In March 1637 Ulfeldt received orders to convoy the Danish whaling fleet to Spitsbergen in the man-of-war De To Løver as well as to reassert Christian IV's claim of sovereignty over the land. Ulfeldt, with support from the fleet, seized some 600 barrels of whale oil and 60 barrels of baleen from the French ships under Petrissans de Larralde anchored in Hamburgbukta before driving them out of their harbor. In July of the same year he also met a French ship on the open sea at 78° N, the Fleur of Ciboure, under Dominique Daguerre, which had been hunting whales between 73° and 76° N. Ulfeldt brought it to Kobbefjorden, where about 400 barrels of blubber and 100 quintals of baleen were confiscated. The following spring he again received orders to convoy the fleet, this time with three ships: De Tre Løver, Lammet, and Stokfisken. He again seized the French ships' goods (559 casks of oil and over 9,000 lbs of baleen) and drove them out of Port Louis, which the Danes renamed Ulfeldts Bay in his honor.
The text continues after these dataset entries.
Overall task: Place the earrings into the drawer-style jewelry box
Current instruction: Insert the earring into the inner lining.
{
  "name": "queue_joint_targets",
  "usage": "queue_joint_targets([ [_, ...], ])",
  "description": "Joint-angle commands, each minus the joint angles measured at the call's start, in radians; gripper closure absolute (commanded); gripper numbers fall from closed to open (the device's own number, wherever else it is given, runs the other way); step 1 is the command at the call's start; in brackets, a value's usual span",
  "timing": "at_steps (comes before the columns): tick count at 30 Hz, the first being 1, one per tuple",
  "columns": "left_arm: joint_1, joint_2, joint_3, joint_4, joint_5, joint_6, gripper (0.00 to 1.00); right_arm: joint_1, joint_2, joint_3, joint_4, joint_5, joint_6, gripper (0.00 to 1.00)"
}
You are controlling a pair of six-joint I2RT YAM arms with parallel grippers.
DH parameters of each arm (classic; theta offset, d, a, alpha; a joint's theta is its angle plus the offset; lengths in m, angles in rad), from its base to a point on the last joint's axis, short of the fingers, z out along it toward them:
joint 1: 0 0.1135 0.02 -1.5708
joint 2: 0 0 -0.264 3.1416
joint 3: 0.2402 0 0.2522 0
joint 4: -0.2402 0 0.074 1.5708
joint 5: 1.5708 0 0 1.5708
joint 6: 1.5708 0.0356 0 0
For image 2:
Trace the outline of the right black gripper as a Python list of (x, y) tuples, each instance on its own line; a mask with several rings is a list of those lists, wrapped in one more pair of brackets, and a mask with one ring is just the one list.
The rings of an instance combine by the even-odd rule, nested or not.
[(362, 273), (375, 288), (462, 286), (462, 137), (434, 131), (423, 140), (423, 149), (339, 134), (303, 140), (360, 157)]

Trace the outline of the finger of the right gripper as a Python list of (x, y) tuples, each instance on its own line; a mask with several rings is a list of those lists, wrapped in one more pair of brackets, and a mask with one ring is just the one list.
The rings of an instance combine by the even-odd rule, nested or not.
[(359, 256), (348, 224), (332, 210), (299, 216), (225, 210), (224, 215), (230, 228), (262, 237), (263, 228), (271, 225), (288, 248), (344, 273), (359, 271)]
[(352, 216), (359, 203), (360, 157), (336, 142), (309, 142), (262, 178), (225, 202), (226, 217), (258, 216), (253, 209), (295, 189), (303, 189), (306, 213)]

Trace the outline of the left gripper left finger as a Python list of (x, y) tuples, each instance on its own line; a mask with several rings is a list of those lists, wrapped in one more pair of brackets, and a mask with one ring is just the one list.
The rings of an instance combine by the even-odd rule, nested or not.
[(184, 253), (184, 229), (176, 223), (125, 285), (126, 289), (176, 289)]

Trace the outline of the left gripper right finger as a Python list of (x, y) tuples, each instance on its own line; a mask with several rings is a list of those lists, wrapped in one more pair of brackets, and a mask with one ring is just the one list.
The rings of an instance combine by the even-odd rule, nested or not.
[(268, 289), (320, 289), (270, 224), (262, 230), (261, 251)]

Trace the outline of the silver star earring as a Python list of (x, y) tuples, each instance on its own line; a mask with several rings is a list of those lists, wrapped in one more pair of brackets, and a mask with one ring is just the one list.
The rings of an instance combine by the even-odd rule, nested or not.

His actions led the French to temporarily abandon Hamburgbukta. Ulfeldt also detained two Dutch ships, the Sanct Pieter, under Claes Melchiorsz, and the Eenhoorn, under Adriaen Ollebrantsz, for over a month in Copenhagen Bay, but they were later released after a brief battle between Ulfeldt and the rest of the Dutch whaling fleet. The Dutch complained bitterly against this treatment. Three years of negotiations followed, resulting in the two countries agreeing to cease hostilities in Spitsbergen. Ulfeldt's cruises were the last in a two-and-a-half decade long struggle between European whalers there.

In May 1640 he was appointed captain of Lindormen, and on 5 August was made Admiral of the former ship and Lammet, which were to sail to England with envoys. At Flækkerø (present-day Flekkerøya, an island off Kristiansand) Lammet struck a rock; later a storm separated the two ships for three days and nights. Ulfeldt was able to ride it out anchored off the English coast. He received a pay raise of 50 dalers later the same month. During 1641, from 17 April to 13 September, Ulfeldt was at sea. At the Battle of Colberger Heide during 1 July 1644 (in which King Christian IV suffered the loss of an eye) Ulfeldt served aboard De Tre Kroner under Admiral Pros Mund as Vice-admiral of the squadron. He again served under Admiral Pros Mund in the Battle of Fehmarn off Lolland (13 October 1644) as Rear-admiral aboard Stormarn. During the battle his ship ran aground. Ulfeldt was killed while defending it against capture by the Swedish forces. He was buried at Tapdrup Church (Tapdrup kirke) in the village of Tapdrup near Viborg.